Eligió lo primero, él era un
caballero, un señor. En cuanto se agachó para auxiliarla, sintió la cálida
invasión, ayudada de gases, liberarse sin traba e inundar tan pastosa como asquerosamente sus bajos, calar ropa interior
y pantalón, deslizarse por las perneras y los muslos hacia abajo. Definitivamente se había ido de vareta.
No llevaba teléfono móvil. Sólo
pudo, sudando copiosamente, dar la vuelta a la señora, levantarle la cabeza por
la nuca y, viéndola inconsciente, buscar con la mirada una ayuda en la calle
desierta.
Cuando un coche paró a su lado al
medio minuto, respiró. El conductor dejó el automóvil en mitad de la calle y
acudió presuroso junto a ambos.
-¿Qué ha pasado?
-Sólo la he visto caerse –dijo
con mucho apuro, con la voz trabada y procurando no moverse.
-Llamaré al 112 –dijo el
conductor, mirando al sudoroso viandante que estaba en cuclillas junto a la
vieja. Le miraba de un modo muy extraño, miraba al principio sin disimulo,
miraba después con descaro. Y la cara del paseante estaba cada vez más cárdena
y sudada, sus ojos más perdidos y vidriosos y sus labios más titubeantes.
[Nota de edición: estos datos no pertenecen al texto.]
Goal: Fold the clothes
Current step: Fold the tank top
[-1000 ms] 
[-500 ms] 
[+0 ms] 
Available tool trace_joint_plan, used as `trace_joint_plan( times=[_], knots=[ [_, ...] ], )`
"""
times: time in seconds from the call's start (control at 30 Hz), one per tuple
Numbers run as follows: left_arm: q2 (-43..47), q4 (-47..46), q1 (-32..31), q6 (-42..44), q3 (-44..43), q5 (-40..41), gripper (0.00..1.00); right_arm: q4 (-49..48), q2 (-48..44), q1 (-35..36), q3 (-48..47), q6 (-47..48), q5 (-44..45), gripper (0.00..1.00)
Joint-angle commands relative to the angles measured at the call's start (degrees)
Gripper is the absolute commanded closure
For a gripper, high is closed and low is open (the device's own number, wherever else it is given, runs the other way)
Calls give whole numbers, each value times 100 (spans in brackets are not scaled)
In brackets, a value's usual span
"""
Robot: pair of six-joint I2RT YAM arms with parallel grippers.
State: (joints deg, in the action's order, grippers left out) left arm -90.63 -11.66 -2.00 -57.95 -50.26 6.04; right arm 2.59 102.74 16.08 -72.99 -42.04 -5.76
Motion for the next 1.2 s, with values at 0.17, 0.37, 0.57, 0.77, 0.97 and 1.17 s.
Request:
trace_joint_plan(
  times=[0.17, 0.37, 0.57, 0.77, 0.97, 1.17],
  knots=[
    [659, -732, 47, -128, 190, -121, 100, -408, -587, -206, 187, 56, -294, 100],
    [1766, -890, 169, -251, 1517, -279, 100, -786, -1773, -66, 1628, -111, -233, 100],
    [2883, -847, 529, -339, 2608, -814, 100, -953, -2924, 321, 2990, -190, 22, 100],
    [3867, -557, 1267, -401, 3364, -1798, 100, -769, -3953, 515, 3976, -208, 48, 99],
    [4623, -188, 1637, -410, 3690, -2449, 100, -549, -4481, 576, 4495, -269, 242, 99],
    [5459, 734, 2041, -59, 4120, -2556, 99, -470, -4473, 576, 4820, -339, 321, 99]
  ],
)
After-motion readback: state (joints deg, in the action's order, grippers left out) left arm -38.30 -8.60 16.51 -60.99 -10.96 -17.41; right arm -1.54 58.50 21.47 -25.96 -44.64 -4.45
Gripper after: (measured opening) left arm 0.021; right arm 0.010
El paseante, al fin, se levantó,
se apoyó vacilante en el tronco de un árbol, sacó un pañuelo y se lo pasó por el rostro.
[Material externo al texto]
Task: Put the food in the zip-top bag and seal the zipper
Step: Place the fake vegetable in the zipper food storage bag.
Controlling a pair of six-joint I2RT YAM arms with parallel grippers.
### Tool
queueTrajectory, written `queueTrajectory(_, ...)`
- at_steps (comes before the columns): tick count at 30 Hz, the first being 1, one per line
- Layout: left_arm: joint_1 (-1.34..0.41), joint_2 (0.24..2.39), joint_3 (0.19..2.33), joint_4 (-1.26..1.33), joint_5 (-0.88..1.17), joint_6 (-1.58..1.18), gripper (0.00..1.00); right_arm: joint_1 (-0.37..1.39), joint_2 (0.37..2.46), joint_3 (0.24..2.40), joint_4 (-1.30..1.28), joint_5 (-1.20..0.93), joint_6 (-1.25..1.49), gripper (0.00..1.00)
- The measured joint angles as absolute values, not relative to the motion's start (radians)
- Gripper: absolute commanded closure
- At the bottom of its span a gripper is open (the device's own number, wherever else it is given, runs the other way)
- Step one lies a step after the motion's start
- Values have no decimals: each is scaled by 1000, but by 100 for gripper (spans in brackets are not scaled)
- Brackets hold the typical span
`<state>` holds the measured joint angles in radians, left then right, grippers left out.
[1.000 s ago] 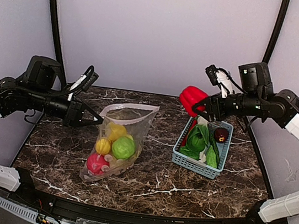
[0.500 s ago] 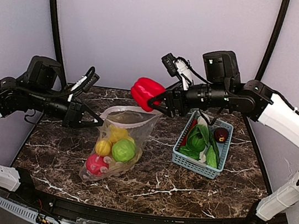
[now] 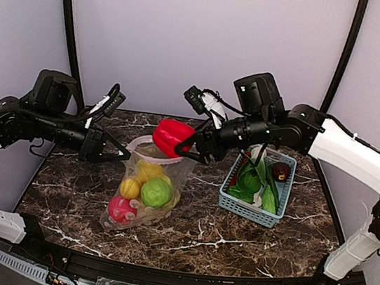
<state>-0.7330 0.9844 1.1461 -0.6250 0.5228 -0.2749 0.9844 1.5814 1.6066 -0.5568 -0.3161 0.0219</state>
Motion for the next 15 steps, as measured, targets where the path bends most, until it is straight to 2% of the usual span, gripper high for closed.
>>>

Parecía a punto de desplomarse y el rubor le llegaba a las orejas. La vaharada de tufo se extendió inmediatamente como una mancha
de aceite en papel de estraza. Y rompió a sudar aún más cuando oyó al del móvil
decir:
-Sí, por favor, vengan cuanto
antes. Estoy con una señora herida e inconsciente que he encontrado caída en la
calle. Está en compañía de un borracho que se ha hecho encima sus necesidades y
que no sé la relación que tiene con la señora o con el accidente.
-Pero, qué dice usted. Yo no…
-balbuceó el paseante recién envilecido y denigrado.
-Usted cállese y no se mueva de
aquí hasta que llegue la policía. Y, ¿no le da vergüenza? A estas horas y en
esas condiciones… ¡Que ya es usted mayorcito para pasarse la noche de marcha!